▶ PROBLEM DETAILS:
Both the line with "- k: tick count" and the line with "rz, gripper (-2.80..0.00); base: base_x" in the records below must appear in the output, along with every line between them, exactly and with nothing added.

---------- SUPPLIED DATA

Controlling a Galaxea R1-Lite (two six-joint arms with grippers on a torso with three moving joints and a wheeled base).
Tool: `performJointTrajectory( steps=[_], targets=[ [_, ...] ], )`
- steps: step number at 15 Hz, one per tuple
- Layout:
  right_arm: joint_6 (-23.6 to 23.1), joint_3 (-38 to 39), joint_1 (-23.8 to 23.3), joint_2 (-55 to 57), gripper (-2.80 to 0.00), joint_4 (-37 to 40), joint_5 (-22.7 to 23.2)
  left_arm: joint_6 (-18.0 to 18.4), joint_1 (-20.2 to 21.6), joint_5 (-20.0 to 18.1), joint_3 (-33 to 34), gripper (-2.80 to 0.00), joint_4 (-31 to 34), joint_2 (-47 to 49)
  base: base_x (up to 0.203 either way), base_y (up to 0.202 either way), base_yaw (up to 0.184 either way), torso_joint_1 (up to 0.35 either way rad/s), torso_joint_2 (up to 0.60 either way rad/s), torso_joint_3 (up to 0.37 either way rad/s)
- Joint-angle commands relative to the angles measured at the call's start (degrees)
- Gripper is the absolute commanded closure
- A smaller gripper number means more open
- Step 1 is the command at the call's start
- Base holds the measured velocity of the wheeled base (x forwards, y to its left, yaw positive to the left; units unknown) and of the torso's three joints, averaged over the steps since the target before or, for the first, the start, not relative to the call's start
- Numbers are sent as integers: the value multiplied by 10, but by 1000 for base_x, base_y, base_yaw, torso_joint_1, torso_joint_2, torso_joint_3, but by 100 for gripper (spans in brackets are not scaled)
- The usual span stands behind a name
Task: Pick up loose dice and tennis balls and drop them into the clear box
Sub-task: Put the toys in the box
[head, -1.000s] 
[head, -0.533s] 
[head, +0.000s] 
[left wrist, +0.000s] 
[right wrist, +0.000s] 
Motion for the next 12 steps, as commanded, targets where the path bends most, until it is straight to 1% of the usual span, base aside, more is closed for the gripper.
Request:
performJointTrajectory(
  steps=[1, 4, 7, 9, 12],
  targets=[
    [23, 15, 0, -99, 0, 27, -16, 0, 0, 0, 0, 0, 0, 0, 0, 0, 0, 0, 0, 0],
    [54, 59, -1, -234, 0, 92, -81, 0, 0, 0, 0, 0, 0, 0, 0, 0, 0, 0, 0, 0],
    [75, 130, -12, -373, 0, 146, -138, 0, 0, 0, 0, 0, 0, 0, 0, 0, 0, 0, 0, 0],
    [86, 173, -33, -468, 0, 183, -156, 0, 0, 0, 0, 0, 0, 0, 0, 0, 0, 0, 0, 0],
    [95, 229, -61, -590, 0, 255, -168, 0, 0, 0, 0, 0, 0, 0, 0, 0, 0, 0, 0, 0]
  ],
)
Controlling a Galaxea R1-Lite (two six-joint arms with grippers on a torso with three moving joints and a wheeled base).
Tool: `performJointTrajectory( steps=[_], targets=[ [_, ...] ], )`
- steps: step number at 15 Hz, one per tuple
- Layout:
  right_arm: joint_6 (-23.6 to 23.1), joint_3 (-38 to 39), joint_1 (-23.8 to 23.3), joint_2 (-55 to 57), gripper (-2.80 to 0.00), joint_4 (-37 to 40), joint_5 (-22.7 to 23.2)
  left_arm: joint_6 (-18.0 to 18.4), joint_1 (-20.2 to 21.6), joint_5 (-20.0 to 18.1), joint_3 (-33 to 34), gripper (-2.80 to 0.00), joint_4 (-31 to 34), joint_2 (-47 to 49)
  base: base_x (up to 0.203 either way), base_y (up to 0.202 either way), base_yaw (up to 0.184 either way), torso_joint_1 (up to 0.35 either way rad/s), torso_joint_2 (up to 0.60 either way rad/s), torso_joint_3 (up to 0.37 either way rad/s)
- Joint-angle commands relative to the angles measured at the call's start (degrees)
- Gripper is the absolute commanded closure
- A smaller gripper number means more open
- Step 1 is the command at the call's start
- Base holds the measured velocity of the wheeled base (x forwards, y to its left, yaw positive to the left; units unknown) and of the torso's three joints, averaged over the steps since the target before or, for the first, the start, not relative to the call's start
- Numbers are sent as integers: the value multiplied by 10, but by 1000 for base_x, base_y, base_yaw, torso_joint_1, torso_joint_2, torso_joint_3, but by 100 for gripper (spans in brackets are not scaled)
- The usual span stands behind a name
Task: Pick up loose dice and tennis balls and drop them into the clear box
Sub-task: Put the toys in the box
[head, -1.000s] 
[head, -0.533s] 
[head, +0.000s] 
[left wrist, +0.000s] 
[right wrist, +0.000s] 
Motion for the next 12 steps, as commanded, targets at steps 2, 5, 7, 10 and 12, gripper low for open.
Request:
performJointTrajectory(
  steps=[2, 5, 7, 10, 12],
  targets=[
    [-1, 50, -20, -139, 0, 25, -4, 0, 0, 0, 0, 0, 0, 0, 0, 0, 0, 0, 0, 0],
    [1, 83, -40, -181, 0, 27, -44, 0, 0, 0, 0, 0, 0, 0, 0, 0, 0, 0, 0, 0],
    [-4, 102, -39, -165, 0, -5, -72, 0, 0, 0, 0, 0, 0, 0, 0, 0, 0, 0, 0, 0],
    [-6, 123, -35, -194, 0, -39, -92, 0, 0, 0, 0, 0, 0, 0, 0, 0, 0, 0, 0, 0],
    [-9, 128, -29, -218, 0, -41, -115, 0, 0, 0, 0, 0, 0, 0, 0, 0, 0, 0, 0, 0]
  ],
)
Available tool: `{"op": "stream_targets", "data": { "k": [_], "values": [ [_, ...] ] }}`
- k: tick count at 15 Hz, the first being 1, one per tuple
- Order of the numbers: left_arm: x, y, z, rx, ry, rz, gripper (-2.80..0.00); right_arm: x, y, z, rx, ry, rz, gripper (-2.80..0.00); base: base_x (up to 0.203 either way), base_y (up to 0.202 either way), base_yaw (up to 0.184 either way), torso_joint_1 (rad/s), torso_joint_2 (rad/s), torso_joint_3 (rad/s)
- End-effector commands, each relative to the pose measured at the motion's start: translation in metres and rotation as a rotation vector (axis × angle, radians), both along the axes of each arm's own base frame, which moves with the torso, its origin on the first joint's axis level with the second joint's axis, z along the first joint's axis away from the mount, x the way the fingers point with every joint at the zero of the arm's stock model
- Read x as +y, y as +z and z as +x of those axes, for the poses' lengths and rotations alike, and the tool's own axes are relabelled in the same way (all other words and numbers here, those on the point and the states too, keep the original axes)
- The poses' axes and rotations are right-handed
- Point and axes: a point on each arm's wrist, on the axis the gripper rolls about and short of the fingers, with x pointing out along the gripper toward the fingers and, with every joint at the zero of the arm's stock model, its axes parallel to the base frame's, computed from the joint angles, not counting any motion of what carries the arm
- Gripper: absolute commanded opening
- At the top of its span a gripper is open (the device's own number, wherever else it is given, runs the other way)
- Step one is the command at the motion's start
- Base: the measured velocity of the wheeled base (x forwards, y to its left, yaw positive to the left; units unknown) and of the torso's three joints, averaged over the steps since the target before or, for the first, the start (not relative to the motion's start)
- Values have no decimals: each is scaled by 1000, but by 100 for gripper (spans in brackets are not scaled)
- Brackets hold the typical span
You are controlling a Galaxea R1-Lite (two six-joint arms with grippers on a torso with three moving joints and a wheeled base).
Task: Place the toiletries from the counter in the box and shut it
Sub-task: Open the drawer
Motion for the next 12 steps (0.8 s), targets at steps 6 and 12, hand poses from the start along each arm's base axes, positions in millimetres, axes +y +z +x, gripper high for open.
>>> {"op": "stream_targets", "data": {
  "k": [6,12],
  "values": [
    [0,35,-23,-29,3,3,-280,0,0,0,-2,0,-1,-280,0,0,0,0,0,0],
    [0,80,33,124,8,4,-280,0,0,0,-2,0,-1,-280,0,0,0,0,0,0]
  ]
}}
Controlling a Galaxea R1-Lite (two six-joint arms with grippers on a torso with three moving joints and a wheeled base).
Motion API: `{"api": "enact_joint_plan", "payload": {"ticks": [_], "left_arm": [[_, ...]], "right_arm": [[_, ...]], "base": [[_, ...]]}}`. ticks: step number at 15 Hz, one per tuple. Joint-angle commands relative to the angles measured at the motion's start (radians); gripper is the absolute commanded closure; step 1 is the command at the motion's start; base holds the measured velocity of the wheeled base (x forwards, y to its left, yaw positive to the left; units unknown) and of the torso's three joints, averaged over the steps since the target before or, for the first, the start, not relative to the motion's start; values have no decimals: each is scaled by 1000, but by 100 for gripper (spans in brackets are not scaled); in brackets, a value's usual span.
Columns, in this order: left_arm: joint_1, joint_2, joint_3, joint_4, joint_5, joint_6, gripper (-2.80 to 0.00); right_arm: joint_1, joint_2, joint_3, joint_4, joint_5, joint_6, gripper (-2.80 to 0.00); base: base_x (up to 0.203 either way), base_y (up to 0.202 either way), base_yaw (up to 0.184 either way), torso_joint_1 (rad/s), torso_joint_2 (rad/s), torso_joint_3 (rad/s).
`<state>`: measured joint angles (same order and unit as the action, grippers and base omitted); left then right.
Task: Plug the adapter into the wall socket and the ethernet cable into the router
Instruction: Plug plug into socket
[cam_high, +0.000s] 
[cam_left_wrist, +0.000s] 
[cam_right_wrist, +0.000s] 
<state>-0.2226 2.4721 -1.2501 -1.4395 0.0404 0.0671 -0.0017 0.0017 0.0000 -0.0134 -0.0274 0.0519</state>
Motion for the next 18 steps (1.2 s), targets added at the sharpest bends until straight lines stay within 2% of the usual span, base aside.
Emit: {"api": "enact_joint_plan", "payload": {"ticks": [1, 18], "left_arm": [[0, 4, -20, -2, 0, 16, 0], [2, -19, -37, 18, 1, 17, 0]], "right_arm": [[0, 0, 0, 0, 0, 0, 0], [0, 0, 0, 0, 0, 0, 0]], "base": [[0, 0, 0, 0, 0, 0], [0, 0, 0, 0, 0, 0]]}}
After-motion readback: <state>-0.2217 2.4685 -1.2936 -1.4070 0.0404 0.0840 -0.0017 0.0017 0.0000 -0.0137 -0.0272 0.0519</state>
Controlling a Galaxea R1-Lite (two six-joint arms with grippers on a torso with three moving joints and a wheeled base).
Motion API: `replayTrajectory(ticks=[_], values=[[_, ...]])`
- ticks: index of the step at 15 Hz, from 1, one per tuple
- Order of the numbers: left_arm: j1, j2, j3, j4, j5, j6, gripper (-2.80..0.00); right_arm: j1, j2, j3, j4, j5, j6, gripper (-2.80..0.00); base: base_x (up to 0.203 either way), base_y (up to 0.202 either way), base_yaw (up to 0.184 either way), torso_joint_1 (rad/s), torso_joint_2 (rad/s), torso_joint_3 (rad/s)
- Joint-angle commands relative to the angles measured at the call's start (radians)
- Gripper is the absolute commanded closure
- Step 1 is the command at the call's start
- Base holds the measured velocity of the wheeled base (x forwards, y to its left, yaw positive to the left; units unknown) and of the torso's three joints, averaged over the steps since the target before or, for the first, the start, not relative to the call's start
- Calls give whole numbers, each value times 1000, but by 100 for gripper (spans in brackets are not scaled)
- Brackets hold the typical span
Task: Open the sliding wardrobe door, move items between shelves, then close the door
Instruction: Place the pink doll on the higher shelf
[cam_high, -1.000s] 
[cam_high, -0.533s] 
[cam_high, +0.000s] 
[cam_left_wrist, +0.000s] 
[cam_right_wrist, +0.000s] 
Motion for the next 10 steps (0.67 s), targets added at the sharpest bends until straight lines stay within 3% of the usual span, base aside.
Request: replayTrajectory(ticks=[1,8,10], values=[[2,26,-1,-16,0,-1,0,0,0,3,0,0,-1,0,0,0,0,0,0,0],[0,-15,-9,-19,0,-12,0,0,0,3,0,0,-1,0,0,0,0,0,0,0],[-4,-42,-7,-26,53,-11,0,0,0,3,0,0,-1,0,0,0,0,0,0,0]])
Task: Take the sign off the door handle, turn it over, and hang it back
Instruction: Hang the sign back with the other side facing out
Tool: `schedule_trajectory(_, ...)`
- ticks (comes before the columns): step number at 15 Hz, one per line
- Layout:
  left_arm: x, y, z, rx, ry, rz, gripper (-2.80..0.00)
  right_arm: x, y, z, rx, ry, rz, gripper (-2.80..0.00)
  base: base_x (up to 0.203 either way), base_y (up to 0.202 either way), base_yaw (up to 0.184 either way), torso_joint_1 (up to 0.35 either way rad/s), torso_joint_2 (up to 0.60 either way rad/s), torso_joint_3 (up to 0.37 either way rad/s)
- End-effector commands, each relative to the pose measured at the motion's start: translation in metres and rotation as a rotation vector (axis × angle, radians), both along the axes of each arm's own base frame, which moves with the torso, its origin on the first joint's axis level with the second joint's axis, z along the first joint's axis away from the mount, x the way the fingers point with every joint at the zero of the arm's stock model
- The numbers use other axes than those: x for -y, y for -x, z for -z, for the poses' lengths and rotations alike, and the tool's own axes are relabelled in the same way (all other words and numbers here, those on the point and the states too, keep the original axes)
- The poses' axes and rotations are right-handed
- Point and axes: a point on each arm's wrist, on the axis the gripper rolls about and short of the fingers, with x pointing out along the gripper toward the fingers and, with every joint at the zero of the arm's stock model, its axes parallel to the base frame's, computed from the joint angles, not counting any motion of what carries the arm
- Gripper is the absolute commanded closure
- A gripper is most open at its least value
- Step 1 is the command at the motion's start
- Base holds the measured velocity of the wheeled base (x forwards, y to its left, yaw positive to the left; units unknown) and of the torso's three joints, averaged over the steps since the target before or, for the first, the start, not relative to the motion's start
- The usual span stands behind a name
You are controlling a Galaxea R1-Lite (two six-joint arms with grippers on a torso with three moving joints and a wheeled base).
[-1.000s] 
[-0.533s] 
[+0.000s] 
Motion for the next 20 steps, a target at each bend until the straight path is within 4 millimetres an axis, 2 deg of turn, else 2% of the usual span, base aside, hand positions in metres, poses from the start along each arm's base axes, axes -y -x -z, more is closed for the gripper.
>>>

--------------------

▶ SOLUTION FOR THIS PROBLEM:
- k: tick count at 15 Hz, the first being 1, one per tuple
- Order of the numbers: left_arm: x, y, z, rx, ry, rz, gripper (-2.80..0.00); right_arm: x, y, z, rx, ry, rz, gripper (-2.80..0.00); base: base_x (up to 0.203 either way), base_y (up to 0.202 either way), base_yaw (up to 0.184 either way), torso_joint_1 (rad/s), torso_joint_2 (rad/s), torso_joint_3 (rad/s)

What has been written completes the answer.